The city’s regulations put dispensaries between a rock and a hard place. For one, they want to stay open and provide a legitimate service for patients. But they also want to provide patients with what they’re demanding: edibles and extracts. Additionally, dispensaries exist because of the hard work cannabis activists have been engaged in over decades. As we’ve seen in the Prairies this past week, without the backing of a community, police can overpower and raid any small business selling medical cannabis. British Columbia has the backbone of the community, but when prominent activists start complying with the state, we neglect the culture’s power and influence.

Basing our actions on voluntary association, free trade, and respect for private property would generate accreditation agencies that would serve patients, entrepreneurs, and the community far more effectively than the state’s top-down regulatory control. Where the latter pits one against the other, the market would allow patients to retain their sovereignty as consumers while protecting the interests of other individuals in society. If competing voluntary accreditation agencies took the place of compulsory government licensing (that is, if business owners believed that such accreditation would strengthen their own status, and that consumers cared about status and were willing to pay for it) Mr. Larsen may find that patients will only shop at dispensaries with an approval from accreditation agency A. And thus he would be unwise to use agency B, as they have poor status among patients due to being ineffective as regulators. In a free and fair market, agency B would eventually go bankrupt.

Furthermore, there’s no reason regulation has to be some kind of homogenous blob. Agency A may focus on the cleanliness of the facility, while agency B is more concerned about the safety and efficacy of the edibles. Meanwhile agency C could be something entirely different, a broader regulator that protects interests like “the children” from seeing cannabis leafs in windows. If the free and fair market decides that’s an issue, then the free and fair market will address it as it is to their benefit.

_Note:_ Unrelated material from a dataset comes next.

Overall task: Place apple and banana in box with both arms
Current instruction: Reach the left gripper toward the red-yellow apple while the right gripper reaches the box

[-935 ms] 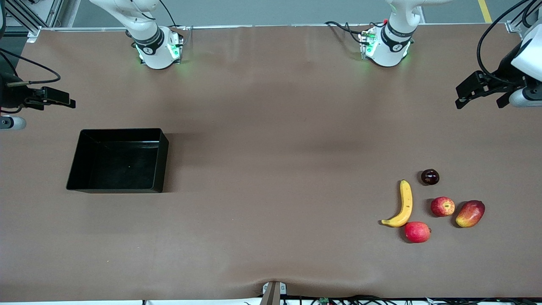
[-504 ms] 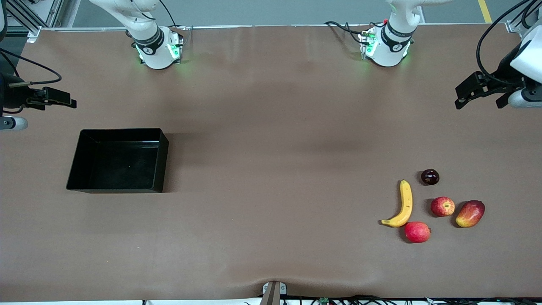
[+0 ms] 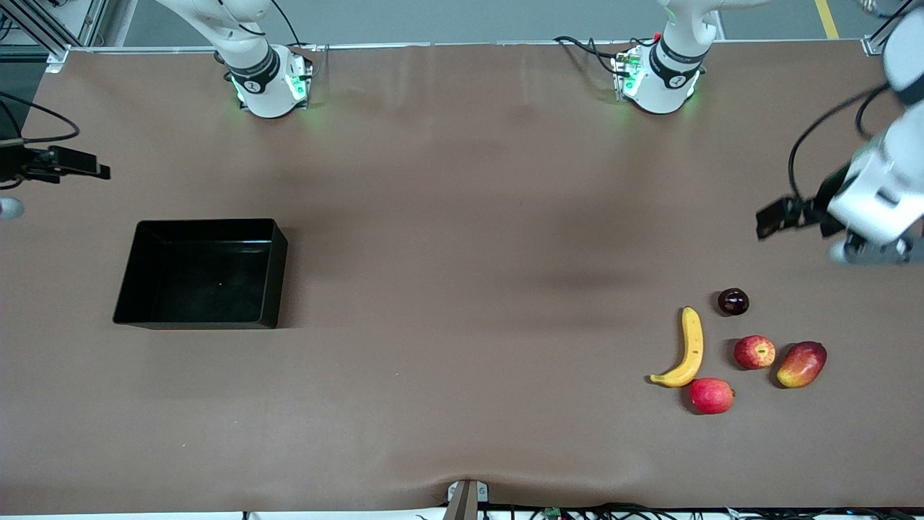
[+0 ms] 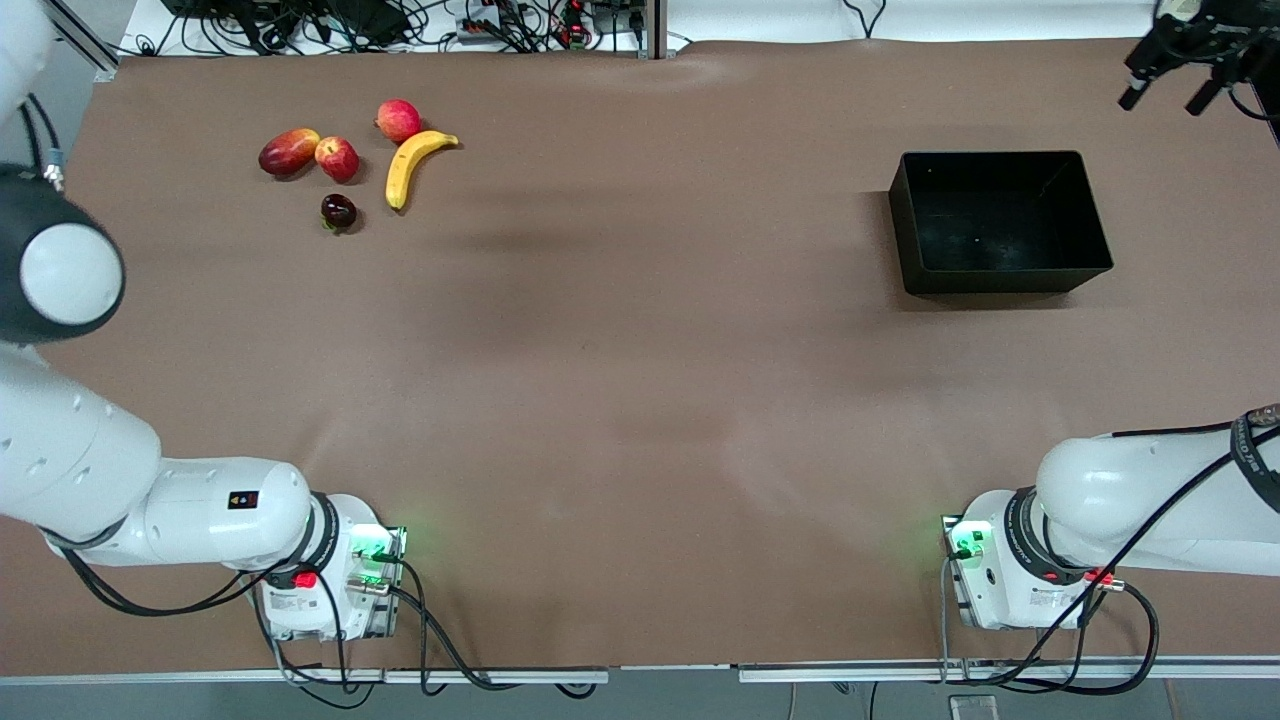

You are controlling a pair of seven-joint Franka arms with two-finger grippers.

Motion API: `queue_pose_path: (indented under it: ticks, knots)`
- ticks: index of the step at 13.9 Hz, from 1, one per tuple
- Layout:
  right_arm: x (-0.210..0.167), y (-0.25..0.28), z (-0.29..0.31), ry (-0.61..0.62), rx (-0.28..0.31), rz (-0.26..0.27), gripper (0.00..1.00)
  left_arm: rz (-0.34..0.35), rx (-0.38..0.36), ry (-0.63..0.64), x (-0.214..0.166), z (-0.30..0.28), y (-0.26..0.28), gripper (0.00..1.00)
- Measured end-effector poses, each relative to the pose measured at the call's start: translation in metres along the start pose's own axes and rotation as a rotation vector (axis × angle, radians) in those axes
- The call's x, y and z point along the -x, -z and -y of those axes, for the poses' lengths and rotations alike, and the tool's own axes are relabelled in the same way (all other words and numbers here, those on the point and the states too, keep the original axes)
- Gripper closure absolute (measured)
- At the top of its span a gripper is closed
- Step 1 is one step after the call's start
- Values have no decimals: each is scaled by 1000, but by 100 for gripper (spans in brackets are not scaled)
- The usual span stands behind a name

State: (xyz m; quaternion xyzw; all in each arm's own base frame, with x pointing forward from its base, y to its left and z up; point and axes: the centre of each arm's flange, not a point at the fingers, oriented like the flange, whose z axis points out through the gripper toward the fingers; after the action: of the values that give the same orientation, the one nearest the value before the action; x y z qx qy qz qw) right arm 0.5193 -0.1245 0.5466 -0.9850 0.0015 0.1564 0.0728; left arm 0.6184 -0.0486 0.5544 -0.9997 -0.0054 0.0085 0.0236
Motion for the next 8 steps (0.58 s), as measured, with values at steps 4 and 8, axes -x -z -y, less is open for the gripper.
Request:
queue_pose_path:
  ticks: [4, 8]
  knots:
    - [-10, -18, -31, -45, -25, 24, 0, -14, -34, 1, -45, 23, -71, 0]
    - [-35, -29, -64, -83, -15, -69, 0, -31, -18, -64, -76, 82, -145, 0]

Doesn’t cooperation through voluntary association and trade sound better than monopoly and taxation? The one-size-fits-all approach of the city council is both backwards and ineffective. The arbitrary rules and standards have pitted the community against each other. Mr. Wilcox is calling out Mr. Larsen (and other dispensary owners) for complying with an unconstitutional ban, while Mr. Larsen is simply complying because if he doesn’t, he’ll be at a competitive disadvantage as the city has the power to literally put him out of business.

How many more activists will comply with the rules just to further legitimatize themselves in the eyes of the state? What we’re witnessing in this community is a compromise between the state’s arbitrary power and the desire for legal cannabis. Many former activists have retired their radicalism; they’ve abandoned the notion that cannabis could be a gateway to liberty. They’re now sliding into compliance in exchange for a nice comfy existence as one of the few dispensaries that will hopefully make it past the city’s gutting process. The question then becomes: How far will they go? If they’re agreeing to unconstitutional bans and excessive regulations with naïve notions that an election might fix things, then how long will it be until they compromise on supply? The licensed producers are the only legal supply in Canada and there are no indications from any major political party that that will ever change.